_Task prompt_: Verbatim output of the lines below is required, with the images omitted.

_Data section_:
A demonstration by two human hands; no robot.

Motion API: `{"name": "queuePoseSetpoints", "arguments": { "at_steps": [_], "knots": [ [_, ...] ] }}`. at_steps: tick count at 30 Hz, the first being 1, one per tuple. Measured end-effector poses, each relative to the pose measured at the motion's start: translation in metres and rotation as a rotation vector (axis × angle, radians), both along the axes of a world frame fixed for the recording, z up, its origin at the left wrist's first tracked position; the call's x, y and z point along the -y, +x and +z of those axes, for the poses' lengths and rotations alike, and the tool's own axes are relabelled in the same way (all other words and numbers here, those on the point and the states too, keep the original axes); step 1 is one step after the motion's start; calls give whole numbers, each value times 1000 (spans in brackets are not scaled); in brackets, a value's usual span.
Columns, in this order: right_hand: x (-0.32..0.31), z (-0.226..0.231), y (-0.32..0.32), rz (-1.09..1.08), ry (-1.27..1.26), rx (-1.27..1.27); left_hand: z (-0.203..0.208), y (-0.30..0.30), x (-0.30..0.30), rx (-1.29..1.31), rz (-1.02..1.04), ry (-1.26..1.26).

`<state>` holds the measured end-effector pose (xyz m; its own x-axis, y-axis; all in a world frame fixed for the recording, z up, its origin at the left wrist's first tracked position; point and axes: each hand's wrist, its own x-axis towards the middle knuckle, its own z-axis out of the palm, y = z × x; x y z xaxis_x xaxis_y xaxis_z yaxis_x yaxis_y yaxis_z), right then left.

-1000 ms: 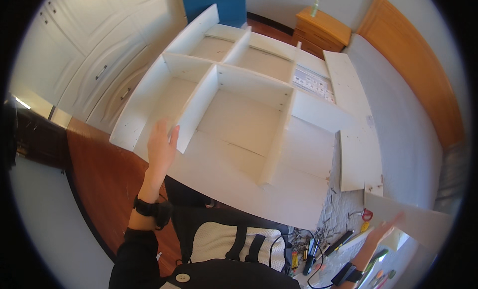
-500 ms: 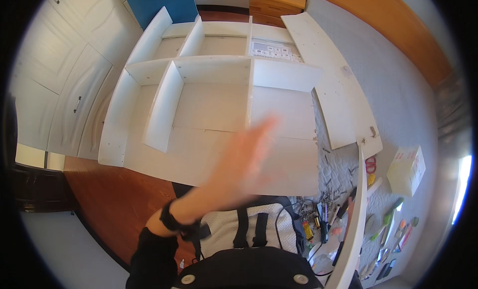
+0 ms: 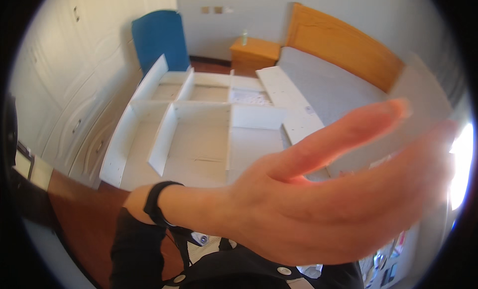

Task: The person disassembles a white wooden shelf unit on a bed. They use a power drill to remove screws from the front panel and then use a manual screwdriver to remove additional screws. Finally, they remove the front panel and other components, placing them on the bed.

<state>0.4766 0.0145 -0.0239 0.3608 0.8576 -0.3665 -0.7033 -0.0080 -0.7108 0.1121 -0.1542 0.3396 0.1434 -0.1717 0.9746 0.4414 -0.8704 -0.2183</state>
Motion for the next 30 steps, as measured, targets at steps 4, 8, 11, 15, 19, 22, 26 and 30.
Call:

_Result_:
A demonstration by two human hands; no robot.

Motion API: `{"name": "queuePoseSetpoints", "arguments": { "at_steps": [_], "knots": [ [_, ...] ] }}`. at_steps: tick count at 30 Hz, the first being 1, one per tuple. Measured end-effector poses, each relative to the pose measured at the motion's start: translation in metres and rotation as a rotation vector (axis × angle, radians), both along the axes of a world frame fixed for the recording, z up, its origin at the left wrist's first tracked position; the call's x, y and z point along the -y, +x and +z of those axes, for the poses' lengths and rotations alike, and the tool's own axes are relabelled in the same way (all other words and numbers here, those on the point and the states too, keep the original axes); step 1 is one step after the motion's start; calls give whole numbers, each value times 1000 (spans in brackets are not scaled); in brackets, a value's usual span.
Columns, in this order: right_hand: x (-0.32..0.31), z (-0.226..0.231), y (-0.32..0.32), rz (-1.09..1.08), ry (-1.27..1.26), rx (-1.27..1.27); left_hand: z (-0.203..0.208), y (-0.30..0.30), x (-0.30..0.30), rx (-1.29..1.31), rz (-1.02..1.04), ry (-1.26..1.26).

`<state>` holds the measured end-effector pose (xyz m; its own x-axis, y-axis; all in a world frame fixed for the recording, z up, its origin at the left wrist's first tracked position; point and axes: each hand's wrist, its own x-axis towards the middle knuckle, its own z-axis out of the palm, y = z × x; x y z xaxis_x xaxis_y xaxis_z yaxis_x yaxis_y yaxis_z), right then left.

-1000 ms: 
-500 ms: 
+0 ms: 

Task: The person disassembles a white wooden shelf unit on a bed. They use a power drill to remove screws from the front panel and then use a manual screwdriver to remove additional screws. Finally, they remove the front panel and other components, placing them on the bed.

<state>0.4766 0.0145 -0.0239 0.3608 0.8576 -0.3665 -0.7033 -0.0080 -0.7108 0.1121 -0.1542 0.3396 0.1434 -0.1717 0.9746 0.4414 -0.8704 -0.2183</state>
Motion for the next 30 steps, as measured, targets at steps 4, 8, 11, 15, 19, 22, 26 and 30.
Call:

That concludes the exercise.